__WORK INSTRUCTIONS__:
Within the material below, how many lines include the word "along"? Only the number should be given.

--- --- ---

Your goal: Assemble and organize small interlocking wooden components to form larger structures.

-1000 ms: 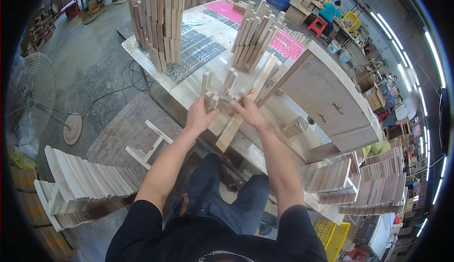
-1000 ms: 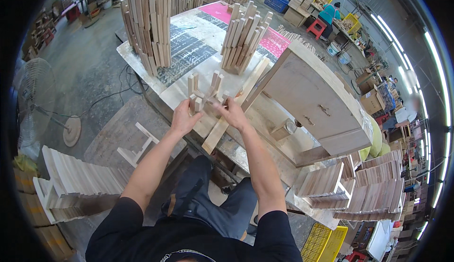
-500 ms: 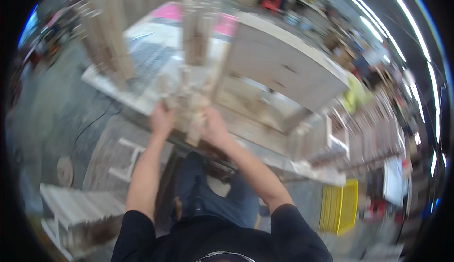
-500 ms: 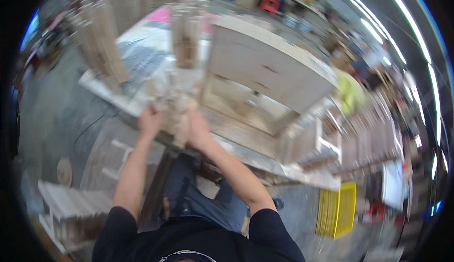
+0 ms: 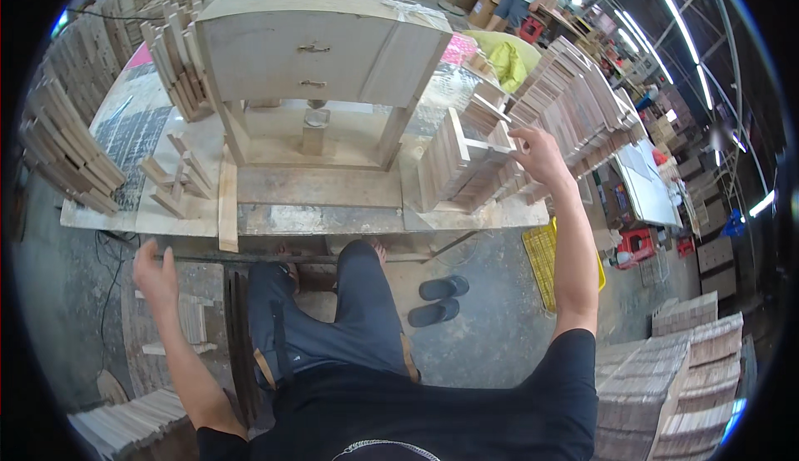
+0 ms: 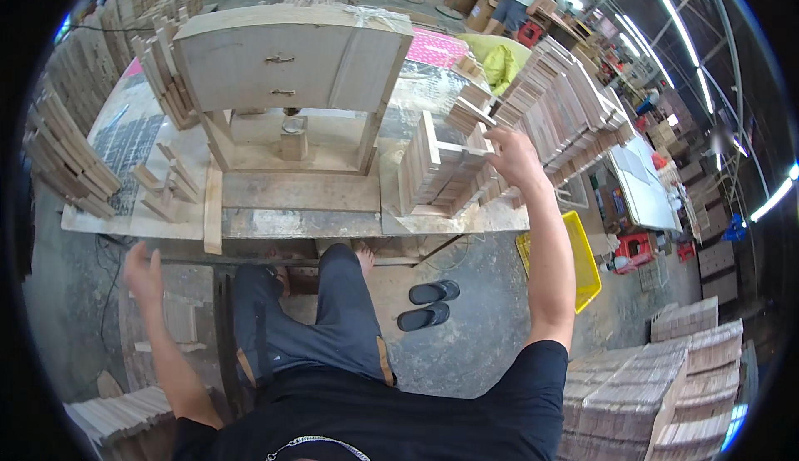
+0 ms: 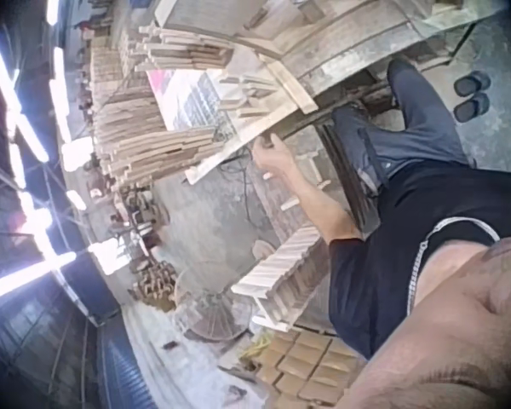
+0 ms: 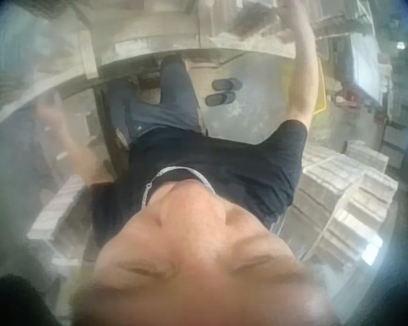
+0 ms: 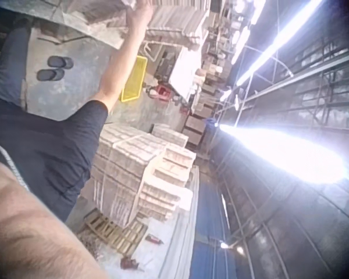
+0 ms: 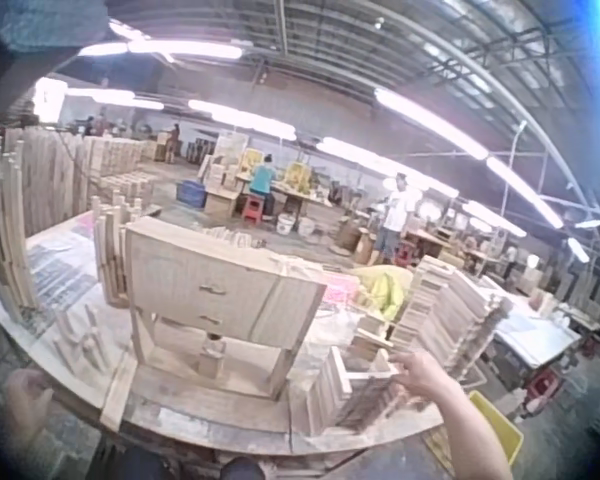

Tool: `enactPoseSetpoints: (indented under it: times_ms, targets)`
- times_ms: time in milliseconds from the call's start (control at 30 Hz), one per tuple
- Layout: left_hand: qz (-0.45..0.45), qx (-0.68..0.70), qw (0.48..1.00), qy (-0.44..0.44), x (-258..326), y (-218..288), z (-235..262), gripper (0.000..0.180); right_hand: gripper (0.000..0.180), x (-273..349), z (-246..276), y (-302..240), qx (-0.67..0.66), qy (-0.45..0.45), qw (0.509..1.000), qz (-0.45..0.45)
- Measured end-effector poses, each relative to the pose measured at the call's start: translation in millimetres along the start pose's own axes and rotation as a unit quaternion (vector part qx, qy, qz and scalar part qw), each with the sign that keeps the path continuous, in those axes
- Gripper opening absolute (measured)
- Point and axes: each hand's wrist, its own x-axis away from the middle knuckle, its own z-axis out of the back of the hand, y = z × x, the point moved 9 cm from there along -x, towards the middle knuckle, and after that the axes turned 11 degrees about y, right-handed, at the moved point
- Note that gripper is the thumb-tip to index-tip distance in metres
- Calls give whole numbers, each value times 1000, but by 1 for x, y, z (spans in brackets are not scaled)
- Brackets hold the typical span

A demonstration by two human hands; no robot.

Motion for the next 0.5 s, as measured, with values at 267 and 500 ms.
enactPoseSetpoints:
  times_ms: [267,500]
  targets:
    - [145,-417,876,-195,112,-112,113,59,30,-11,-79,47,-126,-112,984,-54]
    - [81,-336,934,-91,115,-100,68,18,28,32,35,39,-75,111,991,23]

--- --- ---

__ANSWER BOX__:
2